One way this could be accomplished is to tie a future library/learning center into a redevelopment agency project done in conjunction with the private sector.

No place does it make more sense than in downtown Manteca.

However, the tennis court site on Center Street may not be the best place.

The city needs to explore other options. One such option would involve a land swap with the owners of the former Manteca Bean Co. site on South Grant Street at Moffat with perhaps the tennis court site and adjoining Scout Hut the city purchased years ago.

The South Grant site offers the advantage of being adjacent to existing municipal parking plus future municipal parking that is being developed in conjunction with the transit station on Moffat at South Main. It also provides synergy to the transit station plus provides another major investment to ultimately transform Moffat Boulevard as a true connector corridor with accompanying housing and other improvements to tie Spreckels Park into downtown. It is also just off the Tidewater making it accessible by bicyclists and - who knows - maybe a growing number of people in coming years that may have their own personal Segway should prices drop far enough in the future.

The location is also more conducive to a multi-story building perhaps five or six stories.

The RDA/city could partner with a private sector firm with the city owning the structure and paying for its construction. In exchange for a 35-year lease - or whatever makes sense financially - the firm could lease out office space and some retail space in exchange for not only maintaining library space but running the operations and keeping the collection current.

The firm would be allowed to have a food and refreshment service just like Borders. At the same time the contract would call for them to offer fee-based continuing education classes.

There have got to be dozens of other ways for Manteca to secure a 21st century library and to make sure it has an ongoing source of funding that doesn’t impact the general fund.

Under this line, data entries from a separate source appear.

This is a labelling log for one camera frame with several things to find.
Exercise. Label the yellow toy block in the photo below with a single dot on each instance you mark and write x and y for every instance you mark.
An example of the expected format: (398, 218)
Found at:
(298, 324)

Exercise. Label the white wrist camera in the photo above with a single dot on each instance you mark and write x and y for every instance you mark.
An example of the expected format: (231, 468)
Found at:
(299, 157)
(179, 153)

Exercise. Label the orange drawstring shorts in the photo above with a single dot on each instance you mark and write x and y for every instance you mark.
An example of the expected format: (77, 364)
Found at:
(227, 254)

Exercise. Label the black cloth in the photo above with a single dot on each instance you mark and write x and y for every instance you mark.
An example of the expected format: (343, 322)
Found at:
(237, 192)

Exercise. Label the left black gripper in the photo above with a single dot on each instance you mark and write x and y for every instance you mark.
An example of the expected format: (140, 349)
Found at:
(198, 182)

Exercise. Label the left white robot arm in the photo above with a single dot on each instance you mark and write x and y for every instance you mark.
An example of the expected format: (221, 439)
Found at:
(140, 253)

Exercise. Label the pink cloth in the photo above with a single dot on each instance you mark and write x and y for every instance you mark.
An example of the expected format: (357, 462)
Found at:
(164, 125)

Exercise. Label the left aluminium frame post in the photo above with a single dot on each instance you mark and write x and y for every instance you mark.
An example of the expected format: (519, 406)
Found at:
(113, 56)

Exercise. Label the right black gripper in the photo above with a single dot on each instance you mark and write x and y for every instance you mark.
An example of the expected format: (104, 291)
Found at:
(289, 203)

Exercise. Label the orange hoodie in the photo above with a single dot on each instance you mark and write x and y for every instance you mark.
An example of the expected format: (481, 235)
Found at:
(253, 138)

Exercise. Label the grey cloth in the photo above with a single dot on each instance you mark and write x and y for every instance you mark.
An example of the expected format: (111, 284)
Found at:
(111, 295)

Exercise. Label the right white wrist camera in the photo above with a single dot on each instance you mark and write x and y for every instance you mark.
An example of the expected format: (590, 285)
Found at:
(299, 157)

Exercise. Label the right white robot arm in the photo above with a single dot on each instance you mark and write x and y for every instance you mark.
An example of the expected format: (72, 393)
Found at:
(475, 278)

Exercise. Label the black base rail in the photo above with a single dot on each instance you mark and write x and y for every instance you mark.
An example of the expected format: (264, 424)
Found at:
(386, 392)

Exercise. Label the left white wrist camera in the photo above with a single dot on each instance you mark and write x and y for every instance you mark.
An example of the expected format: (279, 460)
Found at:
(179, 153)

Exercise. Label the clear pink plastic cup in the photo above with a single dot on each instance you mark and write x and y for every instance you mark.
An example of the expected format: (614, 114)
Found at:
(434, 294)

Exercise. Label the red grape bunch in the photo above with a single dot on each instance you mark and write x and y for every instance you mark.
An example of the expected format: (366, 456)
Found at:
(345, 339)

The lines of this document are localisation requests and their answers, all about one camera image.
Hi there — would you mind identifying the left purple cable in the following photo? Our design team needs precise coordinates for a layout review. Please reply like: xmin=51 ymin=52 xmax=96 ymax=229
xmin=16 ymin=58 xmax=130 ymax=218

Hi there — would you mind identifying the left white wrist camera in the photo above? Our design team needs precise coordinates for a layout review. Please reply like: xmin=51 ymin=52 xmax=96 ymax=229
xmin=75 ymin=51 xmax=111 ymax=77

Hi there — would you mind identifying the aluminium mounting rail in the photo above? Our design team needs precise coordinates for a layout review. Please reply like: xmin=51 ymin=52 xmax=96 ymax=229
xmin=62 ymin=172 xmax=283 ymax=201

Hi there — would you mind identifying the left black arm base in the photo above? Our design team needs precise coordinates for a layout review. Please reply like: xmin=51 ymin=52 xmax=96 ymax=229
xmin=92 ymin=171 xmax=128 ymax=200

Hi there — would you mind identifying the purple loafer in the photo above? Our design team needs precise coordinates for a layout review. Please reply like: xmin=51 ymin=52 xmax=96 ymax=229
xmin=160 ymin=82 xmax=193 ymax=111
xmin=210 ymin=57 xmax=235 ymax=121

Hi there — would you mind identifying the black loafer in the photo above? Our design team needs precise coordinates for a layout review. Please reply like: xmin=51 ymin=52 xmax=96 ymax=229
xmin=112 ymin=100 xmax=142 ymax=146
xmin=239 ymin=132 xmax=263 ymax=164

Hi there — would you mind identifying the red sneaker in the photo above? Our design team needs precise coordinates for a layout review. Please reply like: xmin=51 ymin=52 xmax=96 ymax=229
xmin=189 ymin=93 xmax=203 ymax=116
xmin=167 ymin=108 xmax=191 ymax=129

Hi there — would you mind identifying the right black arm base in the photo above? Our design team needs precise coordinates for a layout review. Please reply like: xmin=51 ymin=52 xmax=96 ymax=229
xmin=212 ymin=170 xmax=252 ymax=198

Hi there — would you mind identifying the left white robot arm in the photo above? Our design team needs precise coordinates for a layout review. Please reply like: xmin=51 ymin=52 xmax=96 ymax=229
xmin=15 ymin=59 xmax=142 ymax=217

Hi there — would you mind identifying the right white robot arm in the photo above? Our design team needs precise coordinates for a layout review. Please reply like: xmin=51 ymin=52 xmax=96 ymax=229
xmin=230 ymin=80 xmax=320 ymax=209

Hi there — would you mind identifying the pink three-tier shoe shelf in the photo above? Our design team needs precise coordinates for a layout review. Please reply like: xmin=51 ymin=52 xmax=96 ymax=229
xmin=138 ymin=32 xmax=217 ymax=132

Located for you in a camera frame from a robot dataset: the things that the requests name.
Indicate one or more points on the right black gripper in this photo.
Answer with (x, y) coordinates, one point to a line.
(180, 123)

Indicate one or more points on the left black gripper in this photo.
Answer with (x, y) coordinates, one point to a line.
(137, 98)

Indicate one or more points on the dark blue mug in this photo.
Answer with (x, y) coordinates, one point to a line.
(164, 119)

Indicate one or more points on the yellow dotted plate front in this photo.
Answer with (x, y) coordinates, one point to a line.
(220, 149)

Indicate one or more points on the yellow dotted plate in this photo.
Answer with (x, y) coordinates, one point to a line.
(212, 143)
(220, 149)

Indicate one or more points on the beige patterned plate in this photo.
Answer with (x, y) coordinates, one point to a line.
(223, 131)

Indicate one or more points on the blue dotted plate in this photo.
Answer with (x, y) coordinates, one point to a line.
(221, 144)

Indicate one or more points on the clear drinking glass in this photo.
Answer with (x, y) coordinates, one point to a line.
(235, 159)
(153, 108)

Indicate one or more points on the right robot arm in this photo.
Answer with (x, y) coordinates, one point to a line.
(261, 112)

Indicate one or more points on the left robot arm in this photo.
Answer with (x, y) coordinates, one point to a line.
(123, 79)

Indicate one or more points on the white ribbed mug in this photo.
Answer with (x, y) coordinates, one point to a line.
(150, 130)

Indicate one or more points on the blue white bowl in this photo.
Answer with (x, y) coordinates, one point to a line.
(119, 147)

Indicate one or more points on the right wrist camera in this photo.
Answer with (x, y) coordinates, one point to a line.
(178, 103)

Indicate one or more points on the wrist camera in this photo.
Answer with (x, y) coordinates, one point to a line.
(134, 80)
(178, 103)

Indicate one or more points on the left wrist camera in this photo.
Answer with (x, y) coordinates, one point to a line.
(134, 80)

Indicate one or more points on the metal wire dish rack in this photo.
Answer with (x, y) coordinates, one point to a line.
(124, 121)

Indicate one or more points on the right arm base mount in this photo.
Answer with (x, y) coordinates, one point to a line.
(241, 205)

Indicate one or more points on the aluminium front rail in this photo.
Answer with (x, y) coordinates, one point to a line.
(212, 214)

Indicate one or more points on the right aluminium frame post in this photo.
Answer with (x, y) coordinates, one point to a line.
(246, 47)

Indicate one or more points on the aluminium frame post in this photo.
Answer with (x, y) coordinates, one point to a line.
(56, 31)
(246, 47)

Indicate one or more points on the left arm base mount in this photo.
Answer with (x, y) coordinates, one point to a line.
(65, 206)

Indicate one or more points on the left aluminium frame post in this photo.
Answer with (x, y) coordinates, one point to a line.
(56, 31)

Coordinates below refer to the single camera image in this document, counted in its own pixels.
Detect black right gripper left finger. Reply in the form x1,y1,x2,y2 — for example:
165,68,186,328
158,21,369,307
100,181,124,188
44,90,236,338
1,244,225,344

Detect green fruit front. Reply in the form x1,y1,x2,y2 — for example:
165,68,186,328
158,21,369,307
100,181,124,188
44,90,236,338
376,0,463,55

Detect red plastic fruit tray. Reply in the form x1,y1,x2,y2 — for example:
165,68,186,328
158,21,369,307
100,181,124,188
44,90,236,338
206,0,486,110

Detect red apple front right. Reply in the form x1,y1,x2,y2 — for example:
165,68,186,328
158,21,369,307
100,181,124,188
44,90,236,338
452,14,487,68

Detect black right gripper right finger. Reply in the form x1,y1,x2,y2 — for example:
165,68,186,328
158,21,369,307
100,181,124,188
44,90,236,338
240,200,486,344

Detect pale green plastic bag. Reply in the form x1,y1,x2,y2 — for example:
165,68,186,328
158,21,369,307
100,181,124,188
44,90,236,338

One thing is for sure, we are not ever going back to government as we once knew it at least on the local level.

That is why true brainstorming needs to take place with an emphasis on looking for a long-term solution that can give Manteca a state-of-the art library/learning & cultural center without impacting the general fund just as the city provided residents with a state-of-the-art sports complex that is not impacting the general fund.

Who knows? Maybe the right public-private venture could also attract visitors to Manteca just like BLD.